Jeudi 2 mars : Sortie culturelle, visite des sites historiques à Papara en rapport avec les Mémoires de Ariitaimai.
HT
Par Carole Atem, maitre de conférences en Langue et littérature françaises à l’université de la Polynésie française
Ari΄itaimai, dernière cheffesse du clan des Teva
Née en décembre 1821 à Papeari et décédée le 24 juin 1897 à Papeete à l’âge de soixante-quinze ans, Ari΄itaimai était la petite-fille du grand Chef Tati par son père Tapua Ta΄aroa ΄i te ra΄i Maru, et la descendante du grand Chef de Moorea par sa mère Ari΄imanihinihi a Marama.

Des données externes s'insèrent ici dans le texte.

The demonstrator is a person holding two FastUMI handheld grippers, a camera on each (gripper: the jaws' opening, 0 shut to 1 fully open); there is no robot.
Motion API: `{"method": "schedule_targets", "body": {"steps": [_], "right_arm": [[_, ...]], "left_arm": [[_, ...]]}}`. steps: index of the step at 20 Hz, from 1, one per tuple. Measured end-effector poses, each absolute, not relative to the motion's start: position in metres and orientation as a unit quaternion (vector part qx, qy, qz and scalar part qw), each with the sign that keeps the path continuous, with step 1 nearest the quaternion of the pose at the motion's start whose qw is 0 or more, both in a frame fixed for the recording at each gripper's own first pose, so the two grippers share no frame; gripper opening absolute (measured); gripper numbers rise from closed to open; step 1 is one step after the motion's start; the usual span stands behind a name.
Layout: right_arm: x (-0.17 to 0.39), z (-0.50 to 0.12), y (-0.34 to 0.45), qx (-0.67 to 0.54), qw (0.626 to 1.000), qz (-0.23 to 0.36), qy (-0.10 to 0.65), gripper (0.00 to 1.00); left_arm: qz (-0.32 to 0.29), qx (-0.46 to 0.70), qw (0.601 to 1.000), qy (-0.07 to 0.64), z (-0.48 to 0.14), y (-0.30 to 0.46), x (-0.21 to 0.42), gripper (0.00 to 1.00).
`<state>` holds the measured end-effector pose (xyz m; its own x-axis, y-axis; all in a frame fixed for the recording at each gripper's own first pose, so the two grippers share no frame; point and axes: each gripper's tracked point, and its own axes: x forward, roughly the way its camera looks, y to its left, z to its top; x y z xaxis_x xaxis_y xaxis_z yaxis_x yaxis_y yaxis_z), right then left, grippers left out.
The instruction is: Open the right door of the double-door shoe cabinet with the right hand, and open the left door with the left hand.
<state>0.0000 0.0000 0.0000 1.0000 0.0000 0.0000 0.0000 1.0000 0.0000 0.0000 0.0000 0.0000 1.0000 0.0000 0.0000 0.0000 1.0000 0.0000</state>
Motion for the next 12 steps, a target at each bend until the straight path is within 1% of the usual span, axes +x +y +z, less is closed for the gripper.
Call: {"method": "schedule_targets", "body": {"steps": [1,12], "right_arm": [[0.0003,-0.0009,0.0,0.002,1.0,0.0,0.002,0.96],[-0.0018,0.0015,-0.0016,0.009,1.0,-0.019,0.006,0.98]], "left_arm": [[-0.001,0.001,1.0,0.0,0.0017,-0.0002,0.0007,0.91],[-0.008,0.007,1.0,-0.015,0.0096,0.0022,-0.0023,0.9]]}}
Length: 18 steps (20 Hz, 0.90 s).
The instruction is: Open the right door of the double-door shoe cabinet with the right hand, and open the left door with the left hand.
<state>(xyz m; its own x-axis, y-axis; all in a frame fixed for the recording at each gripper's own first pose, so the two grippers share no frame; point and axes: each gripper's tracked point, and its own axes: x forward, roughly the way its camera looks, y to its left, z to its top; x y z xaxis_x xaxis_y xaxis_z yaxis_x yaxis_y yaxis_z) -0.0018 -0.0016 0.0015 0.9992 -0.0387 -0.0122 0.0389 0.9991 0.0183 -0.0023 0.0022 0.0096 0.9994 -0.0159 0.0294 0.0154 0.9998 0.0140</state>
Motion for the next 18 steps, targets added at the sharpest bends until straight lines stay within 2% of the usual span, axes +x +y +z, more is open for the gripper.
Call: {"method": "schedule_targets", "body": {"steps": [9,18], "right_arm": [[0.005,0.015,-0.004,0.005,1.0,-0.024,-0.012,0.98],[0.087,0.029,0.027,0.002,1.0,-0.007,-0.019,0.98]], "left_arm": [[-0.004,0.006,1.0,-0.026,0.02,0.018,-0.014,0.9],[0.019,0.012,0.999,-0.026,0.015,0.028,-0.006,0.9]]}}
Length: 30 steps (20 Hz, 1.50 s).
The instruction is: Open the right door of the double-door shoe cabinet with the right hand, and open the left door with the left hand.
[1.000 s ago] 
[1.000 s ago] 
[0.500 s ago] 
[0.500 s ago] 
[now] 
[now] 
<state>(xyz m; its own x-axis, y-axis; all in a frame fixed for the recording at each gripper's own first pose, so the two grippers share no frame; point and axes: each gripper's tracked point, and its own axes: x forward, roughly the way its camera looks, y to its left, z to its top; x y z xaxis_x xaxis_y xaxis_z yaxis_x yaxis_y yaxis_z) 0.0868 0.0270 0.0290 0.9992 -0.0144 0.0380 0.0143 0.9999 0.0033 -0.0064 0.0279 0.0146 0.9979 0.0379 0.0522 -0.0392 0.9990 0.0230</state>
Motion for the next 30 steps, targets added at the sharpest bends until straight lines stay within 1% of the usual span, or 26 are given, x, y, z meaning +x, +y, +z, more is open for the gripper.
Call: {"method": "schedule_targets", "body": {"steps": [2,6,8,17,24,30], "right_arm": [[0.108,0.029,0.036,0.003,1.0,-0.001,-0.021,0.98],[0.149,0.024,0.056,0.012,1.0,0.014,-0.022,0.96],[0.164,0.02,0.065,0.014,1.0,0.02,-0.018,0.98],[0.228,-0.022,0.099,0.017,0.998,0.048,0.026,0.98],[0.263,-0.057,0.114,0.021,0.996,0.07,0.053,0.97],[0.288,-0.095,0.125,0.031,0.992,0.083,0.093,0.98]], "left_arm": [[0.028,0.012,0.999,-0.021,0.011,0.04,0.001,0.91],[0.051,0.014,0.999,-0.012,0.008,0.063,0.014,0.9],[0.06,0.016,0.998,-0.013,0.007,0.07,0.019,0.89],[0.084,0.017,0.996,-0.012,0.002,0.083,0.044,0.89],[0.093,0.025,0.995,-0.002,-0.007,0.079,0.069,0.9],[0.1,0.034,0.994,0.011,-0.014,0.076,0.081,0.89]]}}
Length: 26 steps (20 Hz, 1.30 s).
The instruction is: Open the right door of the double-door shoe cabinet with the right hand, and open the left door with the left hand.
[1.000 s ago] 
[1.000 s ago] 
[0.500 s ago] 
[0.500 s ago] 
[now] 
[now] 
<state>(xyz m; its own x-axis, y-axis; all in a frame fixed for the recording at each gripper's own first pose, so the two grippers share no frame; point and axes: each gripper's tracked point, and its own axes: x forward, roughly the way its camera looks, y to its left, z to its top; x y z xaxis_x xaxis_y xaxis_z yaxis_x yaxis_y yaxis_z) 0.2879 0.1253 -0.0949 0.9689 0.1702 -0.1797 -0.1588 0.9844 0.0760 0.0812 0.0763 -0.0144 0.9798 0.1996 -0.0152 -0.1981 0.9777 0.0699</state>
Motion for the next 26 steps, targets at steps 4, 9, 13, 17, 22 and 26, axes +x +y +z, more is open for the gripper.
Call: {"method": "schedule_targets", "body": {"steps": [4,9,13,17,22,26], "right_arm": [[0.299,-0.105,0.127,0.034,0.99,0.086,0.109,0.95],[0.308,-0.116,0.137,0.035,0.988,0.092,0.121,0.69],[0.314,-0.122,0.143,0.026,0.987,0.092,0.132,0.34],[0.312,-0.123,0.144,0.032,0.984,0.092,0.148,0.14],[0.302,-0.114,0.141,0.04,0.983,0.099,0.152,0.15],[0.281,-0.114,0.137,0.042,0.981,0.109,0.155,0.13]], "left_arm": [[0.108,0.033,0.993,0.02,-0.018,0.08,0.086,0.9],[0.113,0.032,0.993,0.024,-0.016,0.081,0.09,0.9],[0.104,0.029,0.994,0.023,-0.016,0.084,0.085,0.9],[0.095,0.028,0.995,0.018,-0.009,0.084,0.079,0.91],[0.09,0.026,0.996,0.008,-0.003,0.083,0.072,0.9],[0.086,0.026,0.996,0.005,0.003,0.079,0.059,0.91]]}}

Adoptée par la veuve du roi Pomare II, Teremoemoe, dite aussi Teri΄itaria, elle devint la sœur adoptive de Pomare III et de la future reine Pomare IV, ΄Aimata, avec qui elle entretint toujours des liens affectifs étroits. C’est lors de son mariage, en 1842, avec Alexander Salmon, commerçant londonien d’origine juive arrivé à Tahiti l’année précédente, que le nom de Ari΄itaimai, « Prince venu de la mer », fut donné aux deux époux, conformément à la coutume tahitienne, et que celui de Ari΄itaimai Vahine fut particulièrement attribué à la cheffesse du clan des Teva. Pour permettre le mariage de sa soeur adoptive avec le marchand anglais, la reine Pomare IV dut d’ailleurs lever pendant trois jours l’interdit de la loi du 1er mars 1837, qui n’autorisait pas les unions entre Européens et autochtones. Cheffesse des districts de Ha΄apiti et Teavaro à Mo΄orea, Ari΄itaimai succéda à son père en 1855 à la tête du district de Papara, dont elle assura le développement par son mode de gouvernance favorable aux relations avec l’extérieur. Elle s’illustra par divers traits de générosité qui témoignent de sa politique d’ouverture et d’échange, comme le don de plusieurs parcelles de terre à l’Église protestante et la cession d’un terrain destiné à l’installation du consulat américain. Elle reste, à plusieurs titres, une figure remarquable de l’histoire tahitienne : au rang élevé qu’elle occupa dans la dynastie des Teva, à la prospérité .économique qu’elle sut instaurer dans ses terres, s’ajoute son influence pacificatrice déterminante dans les moments de crise qui jalonnèrent le processus de l’implantation française. Dès l’époque de l’établissement du Protectorat français, elle joua un rôle politique et diplomatique important : en 1842, pendant la période qui se solda par la signature du traité, c’est elle qui servit de médiatrice entre les représentants de la France et la reine Pomare IV, alors exilée volontaire à Mo΄orea. En 1846, elle mena encore avec succès les négociations indispensables au retour de la paix lorsque culminèrent les tensions qui opposaient le gouverneur Bruat aux chefs tahitiens. En l’absence de la reine, réfugiée à Ra΄iatea, elle refusa la couronne de Tahiti que lui proposait le gouverneur Bruat, et accepta d’être son intermédiaire auprès des souverains des îles Sous-le-Vent ainsi que de la reine elle-même, qu’elle parvint à convaincre de revenir à Tahiti. Ari΄itaimai et Alexander Salmon eurent neufs enfants ensemble.